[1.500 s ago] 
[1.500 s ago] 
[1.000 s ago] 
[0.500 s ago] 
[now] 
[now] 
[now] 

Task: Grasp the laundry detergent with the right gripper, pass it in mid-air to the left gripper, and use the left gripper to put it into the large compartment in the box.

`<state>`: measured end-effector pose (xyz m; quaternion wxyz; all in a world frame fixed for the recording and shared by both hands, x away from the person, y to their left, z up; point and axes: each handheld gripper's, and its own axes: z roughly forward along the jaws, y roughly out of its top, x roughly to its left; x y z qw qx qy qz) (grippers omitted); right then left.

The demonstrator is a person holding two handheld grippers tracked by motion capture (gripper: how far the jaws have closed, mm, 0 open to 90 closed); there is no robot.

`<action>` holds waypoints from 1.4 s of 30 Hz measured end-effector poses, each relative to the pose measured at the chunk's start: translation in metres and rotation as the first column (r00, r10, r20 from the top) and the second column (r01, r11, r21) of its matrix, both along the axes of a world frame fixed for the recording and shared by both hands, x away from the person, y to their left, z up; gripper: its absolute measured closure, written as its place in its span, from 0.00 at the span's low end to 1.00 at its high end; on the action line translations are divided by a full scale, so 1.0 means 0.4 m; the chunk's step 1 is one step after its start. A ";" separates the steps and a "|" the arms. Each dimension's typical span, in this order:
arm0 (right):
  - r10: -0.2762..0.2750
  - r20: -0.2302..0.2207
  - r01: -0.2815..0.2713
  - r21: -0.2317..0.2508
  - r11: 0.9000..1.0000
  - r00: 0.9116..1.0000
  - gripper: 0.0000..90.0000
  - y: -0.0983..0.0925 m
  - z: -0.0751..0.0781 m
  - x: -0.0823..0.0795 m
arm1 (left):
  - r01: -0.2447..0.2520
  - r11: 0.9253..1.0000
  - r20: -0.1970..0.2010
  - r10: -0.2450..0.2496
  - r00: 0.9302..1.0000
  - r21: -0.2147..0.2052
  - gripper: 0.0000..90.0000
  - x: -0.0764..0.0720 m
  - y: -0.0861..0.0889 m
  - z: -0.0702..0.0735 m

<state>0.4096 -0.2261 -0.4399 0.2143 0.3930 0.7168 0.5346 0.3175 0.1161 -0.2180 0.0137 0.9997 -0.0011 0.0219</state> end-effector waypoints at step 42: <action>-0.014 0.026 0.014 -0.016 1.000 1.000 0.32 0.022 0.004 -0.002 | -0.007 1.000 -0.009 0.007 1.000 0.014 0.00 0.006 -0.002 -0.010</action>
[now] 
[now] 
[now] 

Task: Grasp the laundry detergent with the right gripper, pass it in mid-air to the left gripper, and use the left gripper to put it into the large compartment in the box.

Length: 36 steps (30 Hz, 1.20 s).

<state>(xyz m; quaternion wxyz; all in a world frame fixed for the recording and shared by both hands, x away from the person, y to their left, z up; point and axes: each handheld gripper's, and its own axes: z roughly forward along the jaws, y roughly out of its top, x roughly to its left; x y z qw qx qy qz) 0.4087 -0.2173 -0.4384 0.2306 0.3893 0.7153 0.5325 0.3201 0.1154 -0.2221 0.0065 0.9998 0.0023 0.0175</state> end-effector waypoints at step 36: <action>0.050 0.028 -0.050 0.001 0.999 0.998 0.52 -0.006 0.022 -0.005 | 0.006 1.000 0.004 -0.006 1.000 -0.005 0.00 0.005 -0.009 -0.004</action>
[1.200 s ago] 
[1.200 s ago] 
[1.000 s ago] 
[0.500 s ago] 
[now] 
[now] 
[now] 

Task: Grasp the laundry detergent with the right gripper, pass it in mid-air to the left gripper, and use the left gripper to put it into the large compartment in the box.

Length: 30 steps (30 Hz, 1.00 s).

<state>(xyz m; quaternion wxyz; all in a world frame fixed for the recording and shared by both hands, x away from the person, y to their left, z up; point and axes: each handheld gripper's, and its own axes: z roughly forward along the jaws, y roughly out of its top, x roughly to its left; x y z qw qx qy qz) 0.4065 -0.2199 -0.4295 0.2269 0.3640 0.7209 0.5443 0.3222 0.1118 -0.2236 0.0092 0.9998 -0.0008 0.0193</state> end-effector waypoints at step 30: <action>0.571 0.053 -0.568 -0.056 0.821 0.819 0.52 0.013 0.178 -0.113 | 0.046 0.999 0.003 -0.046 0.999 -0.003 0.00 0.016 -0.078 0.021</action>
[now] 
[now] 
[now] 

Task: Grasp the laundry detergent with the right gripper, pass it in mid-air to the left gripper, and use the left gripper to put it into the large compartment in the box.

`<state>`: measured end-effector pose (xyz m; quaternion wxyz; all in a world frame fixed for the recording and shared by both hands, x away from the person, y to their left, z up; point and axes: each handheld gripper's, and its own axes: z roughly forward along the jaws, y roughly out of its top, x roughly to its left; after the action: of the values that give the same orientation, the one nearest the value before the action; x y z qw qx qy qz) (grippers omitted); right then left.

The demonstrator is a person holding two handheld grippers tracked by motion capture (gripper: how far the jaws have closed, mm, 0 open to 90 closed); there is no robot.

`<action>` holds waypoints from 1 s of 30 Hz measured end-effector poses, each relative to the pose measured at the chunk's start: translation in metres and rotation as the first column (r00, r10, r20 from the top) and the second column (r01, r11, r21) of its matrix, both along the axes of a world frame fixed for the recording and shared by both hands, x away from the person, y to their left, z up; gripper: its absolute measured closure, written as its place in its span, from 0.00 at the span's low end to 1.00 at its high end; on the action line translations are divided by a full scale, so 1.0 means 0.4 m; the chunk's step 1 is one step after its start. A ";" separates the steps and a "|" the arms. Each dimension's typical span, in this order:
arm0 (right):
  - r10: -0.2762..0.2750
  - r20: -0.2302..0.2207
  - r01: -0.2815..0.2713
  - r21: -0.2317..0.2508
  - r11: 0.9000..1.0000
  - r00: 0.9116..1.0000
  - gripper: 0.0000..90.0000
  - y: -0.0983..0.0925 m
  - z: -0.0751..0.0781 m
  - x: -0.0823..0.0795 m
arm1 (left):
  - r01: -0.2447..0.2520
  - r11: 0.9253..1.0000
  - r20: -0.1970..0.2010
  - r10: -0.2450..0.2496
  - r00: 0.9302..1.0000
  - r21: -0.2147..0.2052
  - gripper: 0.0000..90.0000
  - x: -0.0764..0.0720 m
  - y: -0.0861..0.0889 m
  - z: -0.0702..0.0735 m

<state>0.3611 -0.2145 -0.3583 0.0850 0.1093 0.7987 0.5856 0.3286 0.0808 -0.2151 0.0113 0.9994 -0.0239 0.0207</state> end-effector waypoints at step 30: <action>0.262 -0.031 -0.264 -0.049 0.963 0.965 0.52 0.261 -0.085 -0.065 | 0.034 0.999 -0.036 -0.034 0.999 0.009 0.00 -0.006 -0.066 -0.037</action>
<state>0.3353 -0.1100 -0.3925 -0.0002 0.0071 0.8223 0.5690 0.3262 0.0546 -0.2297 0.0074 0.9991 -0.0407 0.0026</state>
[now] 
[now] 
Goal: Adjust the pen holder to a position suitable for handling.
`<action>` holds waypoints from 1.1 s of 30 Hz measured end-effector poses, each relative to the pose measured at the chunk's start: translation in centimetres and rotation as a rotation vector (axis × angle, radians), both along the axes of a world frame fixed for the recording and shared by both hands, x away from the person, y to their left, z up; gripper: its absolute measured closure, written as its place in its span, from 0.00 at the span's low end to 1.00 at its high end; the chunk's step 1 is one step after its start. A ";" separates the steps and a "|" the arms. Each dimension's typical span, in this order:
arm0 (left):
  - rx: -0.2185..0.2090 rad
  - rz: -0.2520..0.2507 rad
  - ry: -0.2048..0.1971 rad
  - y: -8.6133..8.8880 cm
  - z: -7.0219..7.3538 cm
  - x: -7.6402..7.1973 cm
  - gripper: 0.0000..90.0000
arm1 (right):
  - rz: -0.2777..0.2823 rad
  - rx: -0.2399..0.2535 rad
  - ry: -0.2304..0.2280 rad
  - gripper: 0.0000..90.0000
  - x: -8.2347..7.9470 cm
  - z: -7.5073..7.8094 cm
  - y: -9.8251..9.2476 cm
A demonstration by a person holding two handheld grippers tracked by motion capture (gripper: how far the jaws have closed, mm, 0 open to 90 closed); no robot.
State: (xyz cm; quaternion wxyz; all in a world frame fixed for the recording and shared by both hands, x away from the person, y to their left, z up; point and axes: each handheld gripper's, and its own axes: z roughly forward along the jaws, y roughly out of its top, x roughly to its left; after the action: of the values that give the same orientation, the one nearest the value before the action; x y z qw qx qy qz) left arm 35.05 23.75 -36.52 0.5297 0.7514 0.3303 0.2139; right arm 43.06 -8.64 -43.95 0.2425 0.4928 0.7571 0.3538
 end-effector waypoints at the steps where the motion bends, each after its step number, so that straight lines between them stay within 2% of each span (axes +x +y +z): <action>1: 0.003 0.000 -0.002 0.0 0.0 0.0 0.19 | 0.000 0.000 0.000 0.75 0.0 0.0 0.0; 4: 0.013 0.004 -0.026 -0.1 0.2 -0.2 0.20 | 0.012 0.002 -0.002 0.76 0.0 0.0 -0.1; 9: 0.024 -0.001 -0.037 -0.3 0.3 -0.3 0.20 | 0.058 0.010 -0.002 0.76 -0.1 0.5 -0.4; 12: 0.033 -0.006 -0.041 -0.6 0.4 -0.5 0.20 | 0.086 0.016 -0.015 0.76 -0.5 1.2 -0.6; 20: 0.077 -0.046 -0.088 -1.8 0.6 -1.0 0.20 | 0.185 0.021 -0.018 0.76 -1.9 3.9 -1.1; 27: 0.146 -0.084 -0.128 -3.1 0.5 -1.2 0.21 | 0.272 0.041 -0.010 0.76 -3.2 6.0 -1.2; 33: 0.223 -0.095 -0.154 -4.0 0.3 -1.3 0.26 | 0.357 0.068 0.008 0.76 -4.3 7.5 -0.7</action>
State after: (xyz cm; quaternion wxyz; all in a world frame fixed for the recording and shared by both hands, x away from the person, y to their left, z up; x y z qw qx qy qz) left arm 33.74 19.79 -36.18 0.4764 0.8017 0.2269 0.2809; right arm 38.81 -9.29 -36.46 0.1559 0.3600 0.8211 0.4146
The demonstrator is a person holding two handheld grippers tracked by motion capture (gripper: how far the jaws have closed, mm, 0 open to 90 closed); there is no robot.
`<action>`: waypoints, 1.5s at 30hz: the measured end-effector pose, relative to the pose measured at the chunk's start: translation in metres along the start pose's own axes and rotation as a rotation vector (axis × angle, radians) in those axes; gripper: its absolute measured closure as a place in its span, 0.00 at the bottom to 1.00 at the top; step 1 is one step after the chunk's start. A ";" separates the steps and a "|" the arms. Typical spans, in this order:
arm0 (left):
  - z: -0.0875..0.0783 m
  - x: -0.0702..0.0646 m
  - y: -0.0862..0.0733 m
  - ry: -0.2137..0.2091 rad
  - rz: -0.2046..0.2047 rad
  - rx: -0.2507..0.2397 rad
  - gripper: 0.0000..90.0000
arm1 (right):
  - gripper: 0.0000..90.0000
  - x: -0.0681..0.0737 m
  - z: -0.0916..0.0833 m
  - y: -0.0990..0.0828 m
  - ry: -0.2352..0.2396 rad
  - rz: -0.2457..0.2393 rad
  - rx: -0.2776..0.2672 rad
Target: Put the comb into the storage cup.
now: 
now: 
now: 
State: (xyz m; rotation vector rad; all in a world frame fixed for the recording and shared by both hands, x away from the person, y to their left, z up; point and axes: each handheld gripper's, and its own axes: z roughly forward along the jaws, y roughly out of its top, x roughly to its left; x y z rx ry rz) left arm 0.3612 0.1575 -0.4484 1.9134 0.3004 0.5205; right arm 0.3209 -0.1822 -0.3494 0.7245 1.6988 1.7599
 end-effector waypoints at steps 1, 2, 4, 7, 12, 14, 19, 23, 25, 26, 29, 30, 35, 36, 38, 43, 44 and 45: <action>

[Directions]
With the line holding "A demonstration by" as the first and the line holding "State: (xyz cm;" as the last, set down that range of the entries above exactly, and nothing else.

[Output of the exercise]
A demonstration by a person holding two handheld grippers tracked by motion capture (gripper: how far the jaws have closed, mm, 0 open to 90 closed); no robot.
State: (xyz cm; quaternion wxyz; all in a world frame fixed for the recording and shared by both hands, x away from the person, y to their left, z up; point and axes: each handheld gripper's, and its own axes: z roughly forward along the jaws, y roughly out of its top, x roughly to its left; after the action: of the values that give the same orientation, the one nearest the value before the action; x y z qw qx qy qz) left arm 35.05 23.75 -36.52 0.5297 0.7514 0.3303 0.2139; right arm 43.06 -8.64 -43.95 0.2425 0.4928 0.7571 0.3538

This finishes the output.